Once the new rules come into force in June 2019, all industries and infrastructure projects — be it existing or new ones — drawing or proposing to draw ground water will need to obtain an NOC from the Central ground water authority. The authority, which functions under the water ministry, has already notified 162 over-exploited areas in various states for registration of ground water abstraction structures that showed a very steep decline in water levels and merited regulation.
The ministry said ground water levels in certain parts of the country have been declining because of continuous withdrawal due to increased demand for fresh water for various uses, vagaries of rainfall, population explosion, industrialisation and urbanisation. The note flagged a report prepared by NITI Aayog, which said that 600 million Indians face high to extreme water stress, and about two lakh people die every year due to inadequate access to safe water.

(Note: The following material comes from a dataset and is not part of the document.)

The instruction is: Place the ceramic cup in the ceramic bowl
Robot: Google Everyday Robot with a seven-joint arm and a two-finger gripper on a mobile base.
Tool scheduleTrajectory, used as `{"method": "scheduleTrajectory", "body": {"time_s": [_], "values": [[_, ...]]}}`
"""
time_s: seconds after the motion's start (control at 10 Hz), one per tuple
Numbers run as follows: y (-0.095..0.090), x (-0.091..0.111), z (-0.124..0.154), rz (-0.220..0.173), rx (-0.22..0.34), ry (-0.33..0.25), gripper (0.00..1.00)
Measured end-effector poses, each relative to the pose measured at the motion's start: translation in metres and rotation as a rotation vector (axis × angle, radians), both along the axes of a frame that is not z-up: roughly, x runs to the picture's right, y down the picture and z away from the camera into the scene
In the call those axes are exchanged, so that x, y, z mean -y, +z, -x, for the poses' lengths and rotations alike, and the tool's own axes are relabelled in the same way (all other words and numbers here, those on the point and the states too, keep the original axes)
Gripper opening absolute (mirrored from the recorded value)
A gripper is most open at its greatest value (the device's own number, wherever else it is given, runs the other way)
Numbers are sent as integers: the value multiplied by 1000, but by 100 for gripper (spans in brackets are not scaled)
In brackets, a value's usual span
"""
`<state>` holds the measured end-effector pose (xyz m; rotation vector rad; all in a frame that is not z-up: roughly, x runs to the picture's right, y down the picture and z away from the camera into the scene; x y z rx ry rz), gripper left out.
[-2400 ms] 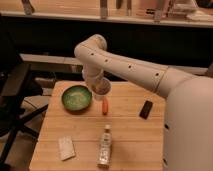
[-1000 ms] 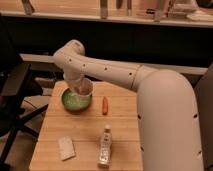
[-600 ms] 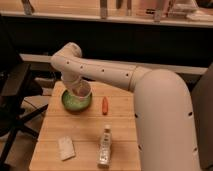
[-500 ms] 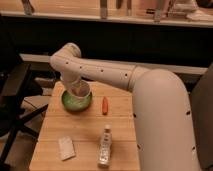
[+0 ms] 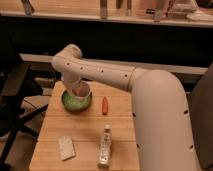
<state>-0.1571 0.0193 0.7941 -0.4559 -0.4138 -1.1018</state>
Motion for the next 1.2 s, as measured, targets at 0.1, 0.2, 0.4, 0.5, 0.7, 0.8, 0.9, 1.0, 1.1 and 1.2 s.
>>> {"method": "scheduleTrajectory", "body": {"time_s": [0.1,0.2,0.4,0.5,0.7,0.8,0.9,1.0,1.1,1.2], "values": [[2,0,0,1,0,3,0],[4,0,2,1,5,-2,0],[6,0,2,0,7,-1,0],[7,-1,2,1,9,0,0],[10,0,1,0,11,2,0],[12,0,1,1,12,2,0],[12,0,1,0,13,2,0],[13,-1,1,1,14,3,0],[15,0,1,0,15,5,0],[17,0,0,1,16,5,0]]}}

“The crisis is only going to get worse. By 2030, the country’s water demand is projected to be twice the available supply, implying severe water scarcity for hundreds of millions of people and an eventual 6 percent loss in the country’s GDP. There is an imminent need to deepen our understanding of water resources and usage and put in place interventions that make our water use efficient and sustainable,” the report said.
Another area of concern for the government is water quality and high concentration of fluoride and arsenic in it. Since 85 percent of the rural population is dependent on ground water for drinking, and 184 districts spread across 19 states are affected by contaminated water, the government is working on a proposal to create a centralised research centre to examine water quality and prevent the spread of fluoride and arsenic contamination in ground water. In addition to these, nodal centres will be set up to monitor the ground water quality across the country.
However, the measures taken by the government seem inadequate. Recently, a parliamentary panel had criticised the government for not paying attention to the National Water Mission, which aims to conserve water, minimise wastage and ensure more equitable distribution both across and within states through integrated water resources development and management.
A review of the Budget allocation and actual expenditure reveals that the National Water Mission, which handles critical components of water conservation, has failed to deliver. The mission’s focus areas are assessment of climate change on water resources, promotion of state action for water conservation, augmentation and preservation, focused attention to over-exploited areas, increasing water use efficiency by 20 percent and promotion of basin-level integrated water resources management.
The Budget this year clubbed the National Water Mission with River Basin Management primarily due to its dismal utilisation of the money in previous years. The Budget allocation was slashed from more than Rs 100 crore in 2013-2014 to merely Rs 15 crore in 2017-18. In the 2018-2019 Budget, River Basin Management, which also includes flood forecasting and interlinking of rivers, received Rs 225 crore.
The government, in 2019-2020 Budget, has allocated Rs 1,220 crore for the national river conservation programme, a significant reduction from 2018-19 when Rs 1,620 crore was set aside for the scheme. The government cannot afford to put in lacklustre effort to tackle this impending crisis as it would put millions of lives at stake.